▸ PROBLEM DETAILS:
The material below includes pictures; leave them out and return only the lines between the line containing "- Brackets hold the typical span" and the line containing "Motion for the", inclusive, word for word.

▸ DATA BELOW:
"""
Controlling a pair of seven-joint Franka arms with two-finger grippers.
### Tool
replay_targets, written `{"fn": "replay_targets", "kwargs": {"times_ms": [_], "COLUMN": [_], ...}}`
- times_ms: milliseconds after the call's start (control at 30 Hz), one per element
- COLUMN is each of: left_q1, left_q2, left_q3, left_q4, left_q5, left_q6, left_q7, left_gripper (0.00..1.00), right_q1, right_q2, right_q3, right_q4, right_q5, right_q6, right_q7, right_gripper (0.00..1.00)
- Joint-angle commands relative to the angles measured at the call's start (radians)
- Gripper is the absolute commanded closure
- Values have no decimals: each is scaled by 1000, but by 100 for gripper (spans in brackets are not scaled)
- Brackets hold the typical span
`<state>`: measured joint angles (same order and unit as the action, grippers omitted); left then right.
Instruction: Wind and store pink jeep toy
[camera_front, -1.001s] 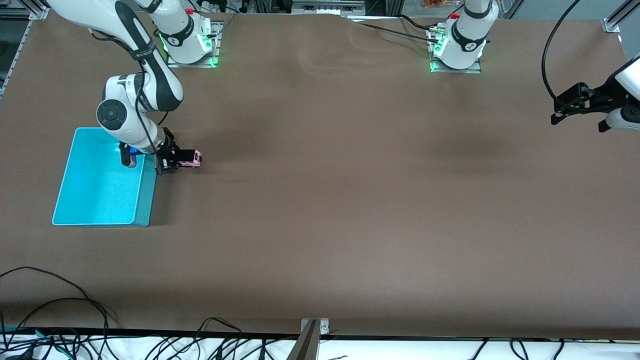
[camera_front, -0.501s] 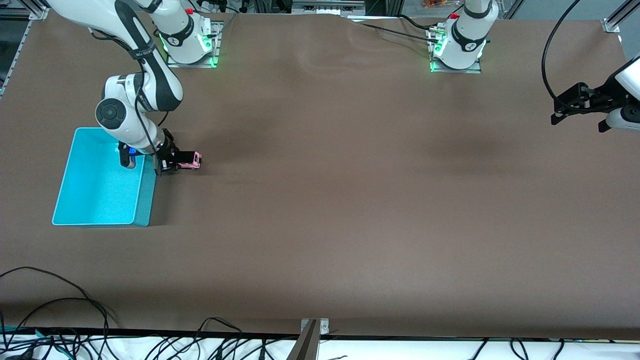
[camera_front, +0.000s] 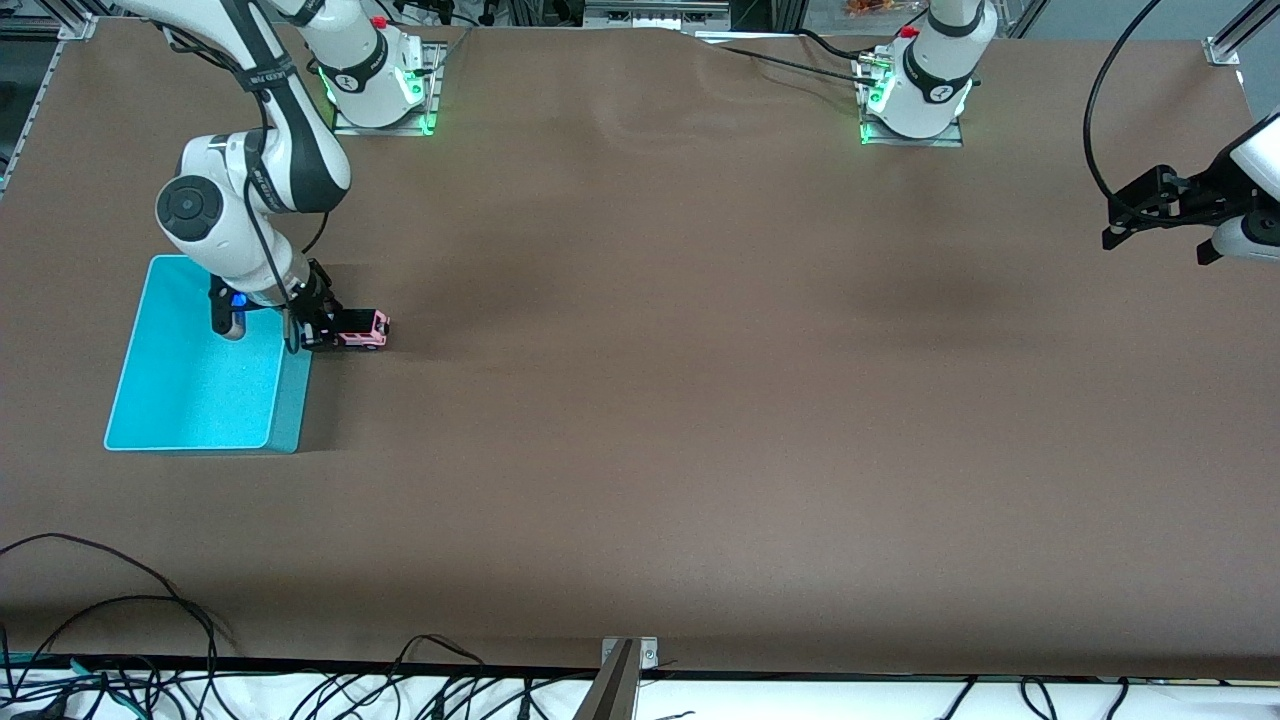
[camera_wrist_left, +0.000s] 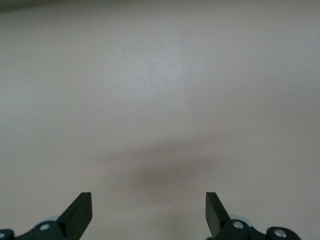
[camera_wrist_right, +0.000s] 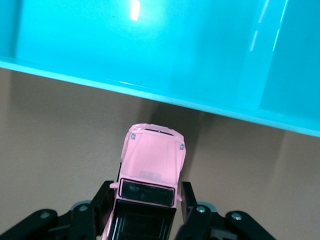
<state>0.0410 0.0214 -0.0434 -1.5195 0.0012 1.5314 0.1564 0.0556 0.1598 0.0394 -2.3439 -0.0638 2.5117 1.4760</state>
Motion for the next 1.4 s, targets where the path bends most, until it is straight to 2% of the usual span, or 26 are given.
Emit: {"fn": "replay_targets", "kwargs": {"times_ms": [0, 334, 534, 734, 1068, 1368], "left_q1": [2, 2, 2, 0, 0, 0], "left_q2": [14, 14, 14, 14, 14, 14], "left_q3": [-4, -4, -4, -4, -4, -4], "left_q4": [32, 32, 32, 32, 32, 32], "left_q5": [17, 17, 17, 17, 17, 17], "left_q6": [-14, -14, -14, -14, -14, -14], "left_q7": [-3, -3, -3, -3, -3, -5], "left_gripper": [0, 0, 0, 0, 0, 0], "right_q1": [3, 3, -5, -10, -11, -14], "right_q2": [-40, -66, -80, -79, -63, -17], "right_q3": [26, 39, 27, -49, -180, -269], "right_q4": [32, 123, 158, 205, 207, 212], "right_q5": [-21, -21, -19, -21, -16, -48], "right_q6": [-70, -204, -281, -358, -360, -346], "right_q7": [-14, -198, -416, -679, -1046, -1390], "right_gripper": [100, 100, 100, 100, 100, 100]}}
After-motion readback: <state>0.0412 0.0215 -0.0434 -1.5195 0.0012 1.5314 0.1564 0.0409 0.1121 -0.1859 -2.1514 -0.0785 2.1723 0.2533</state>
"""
▸ RESULT BELOW:
- Brackets hold the typical span
`<state>`: measured joint angles (same order and unit as the action, grippers omitted); left then right.
Instruction: Wind and store pink jeep toy
[camera_front, -1.001s] 
[camera_front, -0.501s] 
[camera_front, +0.000s] 
[camera_wrist_left, +0.000s] 
[camera_wrist_right, +0.000s] 
<state>0.0410 0.0214 -0.0434 -1.5195 0.0012 1.5314 0.1564 0.0556 0.1598 0.0394 -2.3439 -0.0638 2.5117 1.4760</state>
Motion for the next 1.4 s, targets where the path bends most, until it is straight to 2% of the usual span, or 26 are given.

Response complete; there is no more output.